Fault recovery – a good reason to have your servers in the cloud
What would happen if your own server in your company’s server room suddenly developed a crippling hardware fault, the one running a company-critical service? How long would it take you to restore that service?
Cloud computing is all the rage these days. But as the saying goes: “There is no cloud, it’s just somebody else’s computer”. It’s true too – if you think cloud computing means your website or other service run on a ‘cloud’ of CPU’s, that isn’t really how it works.
Rather, your service runs on an ‘instance’, which is a virtual computer onto which you load an OS installation (Windows or Linux most likely), running on a specific (part of a) CPU on a specific server in a large server park. The OS installation is installed on a slice of physical storage you are given and then hooked into your instance so that it looks like a disk drive to your OS.
So in the end, your instance runs on a ‘real’ server, and one only (barring any load balancing setups), in the cloud company’s server park.
But here’s the thing: Even if it’s just somebody else’s computer, that somebody has a lot of computers, and they are yours for the taking (or at least for the leasing). And you can do it in a hurry.
Any cloud provider’s cloud is really the total of the setup and the tools at your disposal. For this purpose, you have access to an admin console with a tool set to manage your instances.
Back to the question: what would happen if the critical server in your company’s server room developed a hardware fault?
I had a server hardware fault happen to me last month, so I know what happened in my company. We aren’t big enough to have fancy server rooms with lots of (or any, really) redundant systems, and we certainly don’t have extra server hardware readily available. The server in question runs our customer support ticket system Helpspot so it had to be up by Monday morning. Not NASA type mission critical, but certainly operationally critical to us.

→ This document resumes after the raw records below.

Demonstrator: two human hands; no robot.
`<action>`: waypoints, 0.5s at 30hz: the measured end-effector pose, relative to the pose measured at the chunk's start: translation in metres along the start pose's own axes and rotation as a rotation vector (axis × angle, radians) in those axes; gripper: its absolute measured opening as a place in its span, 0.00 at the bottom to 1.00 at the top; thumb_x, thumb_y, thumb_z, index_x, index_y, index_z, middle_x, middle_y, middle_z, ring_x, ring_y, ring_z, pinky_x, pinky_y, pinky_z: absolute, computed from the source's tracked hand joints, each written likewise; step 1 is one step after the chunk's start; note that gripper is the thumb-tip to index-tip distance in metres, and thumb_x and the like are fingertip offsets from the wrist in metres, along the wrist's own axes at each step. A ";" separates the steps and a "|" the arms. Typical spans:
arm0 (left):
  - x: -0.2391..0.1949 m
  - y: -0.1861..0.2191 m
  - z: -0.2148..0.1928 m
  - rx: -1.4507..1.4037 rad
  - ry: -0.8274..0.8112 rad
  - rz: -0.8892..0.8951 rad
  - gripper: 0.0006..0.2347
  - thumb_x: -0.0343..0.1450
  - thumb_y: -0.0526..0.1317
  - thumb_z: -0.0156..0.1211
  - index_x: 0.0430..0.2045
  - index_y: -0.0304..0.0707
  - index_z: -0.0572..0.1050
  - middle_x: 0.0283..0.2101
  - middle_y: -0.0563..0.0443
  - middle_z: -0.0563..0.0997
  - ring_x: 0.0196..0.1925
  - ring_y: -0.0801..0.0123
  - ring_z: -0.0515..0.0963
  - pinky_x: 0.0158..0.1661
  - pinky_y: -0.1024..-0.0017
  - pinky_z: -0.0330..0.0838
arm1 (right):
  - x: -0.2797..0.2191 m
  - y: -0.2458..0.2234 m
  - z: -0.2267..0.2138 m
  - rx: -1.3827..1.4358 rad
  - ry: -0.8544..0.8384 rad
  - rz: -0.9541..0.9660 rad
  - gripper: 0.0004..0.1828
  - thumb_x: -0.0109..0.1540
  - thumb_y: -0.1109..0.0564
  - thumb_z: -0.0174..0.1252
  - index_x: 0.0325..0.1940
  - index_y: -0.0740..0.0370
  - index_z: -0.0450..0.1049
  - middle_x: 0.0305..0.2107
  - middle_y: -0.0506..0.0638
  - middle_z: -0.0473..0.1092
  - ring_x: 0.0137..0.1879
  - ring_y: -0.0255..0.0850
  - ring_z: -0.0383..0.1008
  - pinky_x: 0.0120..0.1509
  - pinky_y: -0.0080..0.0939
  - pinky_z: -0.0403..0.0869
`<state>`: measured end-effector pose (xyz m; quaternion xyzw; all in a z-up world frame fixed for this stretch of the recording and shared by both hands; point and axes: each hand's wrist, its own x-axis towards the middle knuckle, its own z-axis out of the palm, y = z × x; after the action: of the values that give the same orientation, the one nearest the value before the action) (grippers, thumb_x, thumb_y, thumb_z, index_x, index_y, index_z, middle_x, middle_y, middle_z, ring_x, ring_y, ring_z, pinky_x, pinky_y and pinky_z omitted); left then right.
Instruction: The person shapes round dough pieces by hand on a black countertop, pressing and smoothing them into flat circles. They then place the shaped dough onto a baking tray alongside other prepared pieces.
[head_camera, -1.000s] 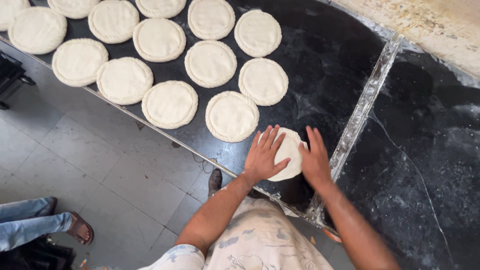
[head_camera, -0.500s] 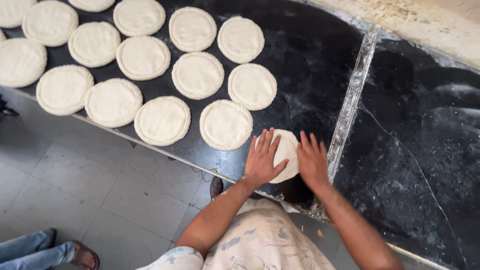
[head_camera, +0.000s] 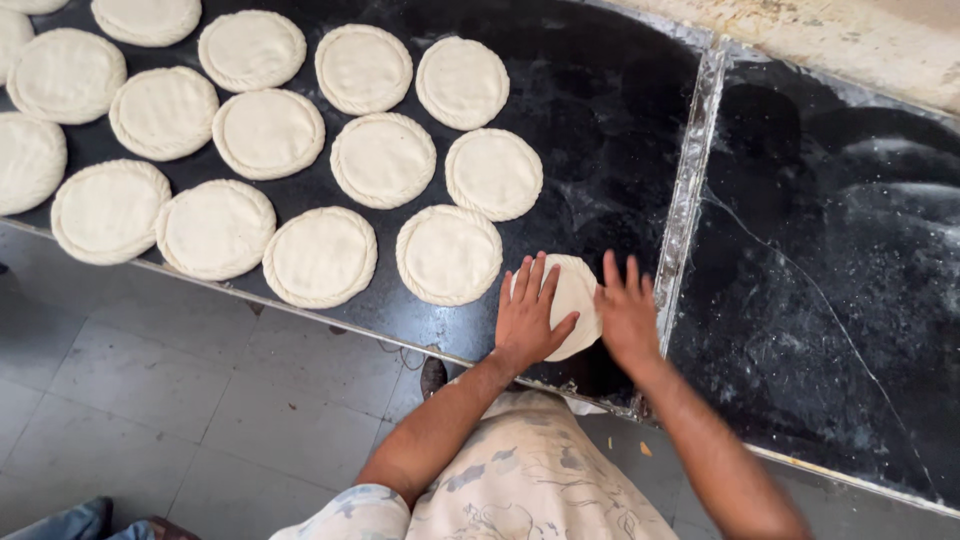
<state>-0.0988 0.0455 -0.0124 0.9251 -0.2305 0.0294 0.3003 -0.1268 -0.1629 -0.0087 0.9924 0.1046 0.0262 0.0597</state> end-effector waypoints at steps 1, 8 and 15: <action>0.005 -0.001 0.000 -0.005 0.014 0.006 0.37 0.70 0.58 0.57 0.70 0.34 0.57 0.77 0.35 0.51 0.79 0.45 0.47 0.71 0.44 0.40 | -0.005 -0.005 0.002 -0.082 0.138 -0.053 0.21 0.64 0.55 0.59 0.61 0.55 0.80 0.79 0.55 0.47 0.80 0.66 0.49 0.78 0.66 0.56; 0.014 -0.012 -0.001 0.108 -0.048 0.093 0.38 0.71 0.61 0.53 0.70 0.32 0.58 0.76 0.31 0.50 0.78 0.44 0.48 0.72 0.44 0.41 | 0.027 0.018 -0.026 0.351 -0.048 0.188 0.15 0.59 0.56 0.60 0.49 0.56 0.82 0.76 0.61 0.43 0.78 0.69 0.48 0.73 0.62 0.59; 0.015 -0.021 -0.003 0.077 -0.050 0.206 0.36 0.72 0.60 0.52 0.69 0.32 0.59 0.77 0.33 0.51 0.79 0.47 0.48 0.72 0.46 0.41 | -0.018 -0.021 0.008 -0.052 0.002 0.111 0.23 0.58 0.59 0.59 0.59 0.59 0.80 0.77 0.56 0.46 0.81 0.59 0.48 0.79 0.60 0.57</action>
<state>-0.0757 0.0562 -0.0187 0.9079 -0.3303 0.0457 0.2539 -0.1487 -0.1470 -0.0198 0.9947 0.0489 0.0329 0.0838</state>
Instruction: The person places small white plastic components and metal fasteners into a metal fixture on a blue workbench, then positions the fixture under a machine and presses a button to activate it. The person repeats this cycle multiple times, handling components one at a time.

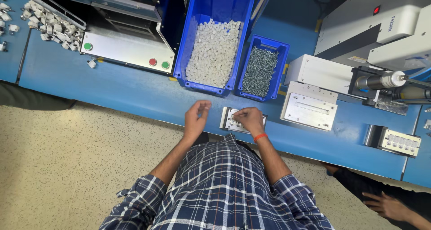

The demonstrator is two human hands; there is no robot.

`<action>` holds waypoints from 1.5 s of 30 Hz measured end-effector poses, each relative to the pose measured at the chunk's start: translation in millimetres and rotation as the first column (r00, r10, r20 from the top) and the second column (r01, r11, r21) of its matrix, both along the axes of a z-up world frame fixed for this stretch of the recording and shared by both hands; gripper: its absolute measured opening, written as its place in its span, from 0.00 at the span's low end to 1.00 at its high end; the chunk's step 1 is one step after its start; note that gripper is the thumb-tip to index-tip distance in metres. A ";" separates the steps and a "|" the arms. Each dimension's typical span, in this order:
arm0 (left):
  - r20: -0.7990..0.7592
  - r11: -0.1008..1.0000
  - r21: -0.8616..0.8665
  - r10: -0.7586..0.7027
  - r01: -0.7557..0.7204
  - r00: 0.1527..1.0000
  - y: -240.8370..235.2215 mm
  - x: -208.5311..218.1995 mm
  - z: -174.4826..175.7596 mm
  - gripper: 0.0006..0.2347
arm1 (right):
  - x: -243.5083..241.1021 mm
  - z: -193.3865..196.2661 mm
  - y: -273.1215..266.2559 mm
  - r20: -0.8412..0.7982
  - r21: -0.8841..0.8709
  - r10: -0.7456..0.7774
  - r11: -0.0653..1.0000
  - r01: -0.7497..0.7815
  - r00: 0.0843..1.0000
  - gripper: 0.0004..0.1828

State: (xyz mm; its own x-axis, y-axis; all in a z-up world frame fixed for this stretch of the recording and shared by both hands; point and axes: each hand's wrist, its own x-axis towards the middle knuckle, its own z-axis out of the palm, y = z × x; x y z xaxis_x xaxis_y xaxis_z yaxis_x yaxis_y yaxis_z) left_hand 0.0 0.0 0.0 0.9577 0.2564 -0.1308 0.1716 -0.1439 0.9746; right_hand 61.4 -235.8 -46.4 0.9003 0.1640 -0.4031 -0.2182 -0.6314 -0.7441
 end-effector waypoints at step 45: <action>-0.158 0.757 -0.654 -0.147 0.008 0.976 -68.9 19.0 -40.5 0.12 | -36.7 40.7 -27.5 0.712 -0.106 0.258 0.959 -0.264 0.653 0.15</action>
State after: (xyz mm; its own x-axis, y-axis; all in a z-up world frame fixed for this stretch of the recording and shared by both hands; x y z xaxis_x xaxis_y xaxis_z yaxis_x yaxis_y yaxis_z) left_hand 19.0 -68.9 -40.5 0.9091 -0.0300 -0.4155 0.3764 0.4869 0.7882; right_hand 24.7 -263.4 -5.7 0.8307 0.4375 0.3442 0.5526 -0.5732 -0.6050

I got the automated alert about the hardware fault, or ‘degradation’, on Sunday morning. Fortunately, this was not a server in our own server room, but one running in Amazon’s cloud. So I grabbed a cup of coffee and sat down with my laptop.
First thing I tested was if Helpspot was reachable at the URL it lives on. It was not. The fault was real.
I logged into the console. The instance was there and operational on a management level still. I proceeded to do the following, using the tools in the console (picture me calmly doing this with my right hand will sipping coffee with my left):
- Created a backup of the root (boot) virtual disk the instance booted from, containing the OS and the Helpspot installation. Just in case.
- Highlighted the degraded instance and selected ‘Launch more like this’. This let me easily ‘spin up’ a new instance with the same setup as the old faulty one, but on a new good piece of hardware.
- While the new instance was being created, I ‘unplugged’ the root disk from the instance running on faulty hardware and stopped it.
- With the new instance now created and booted up, I ‘unplugged’ the new virtual disk that it had been given by default, and plugged in my existing virtual disk that I previously had unplugged from the faulty instance, still containing the complete Helpspot installation, and sat it as the new instance’s boot disk.
- I reallocated the IP address from the old faulty instance to the new one and restarted it.
When it was done booting/starting, Helpspot came back online, as if nothing had happened. It used the same database served from another Amazon type of instance, and it started fetching the backlog of emails that was waiting on the email server we use.
The whole procedure took about 30 minutes, and I had never done it before. Everything I needed to know was in fact explained in the automated email from Amazon.
So what if that hardware fault had occurred on a server in your own server room or office? Would you even have gotten an automated alert? Or would it have been discovered by a staff member Monday morning as they were trying to use whatever service was running on that server? If you had discovered it on a Sunday, would you have had to drive to the server room to fix it? Would you have had spare hardware ready to transfer the service to? If yes, how long would it have taken you to be up and running again?
I don’t know the answers in your case; all I know is that it took me 30 minutes to fix a hardware fault on a Sunday, from home, on my laptop. And nobody except me in the company even knew the server ever was down.
This is one reason more companies should consider moving their servers and services to the cloud. You also get more control and better ability to scale up or down depending on the traffic you see. Cloud presence is not only for the big guys, it is in fact well suited for almost anybody.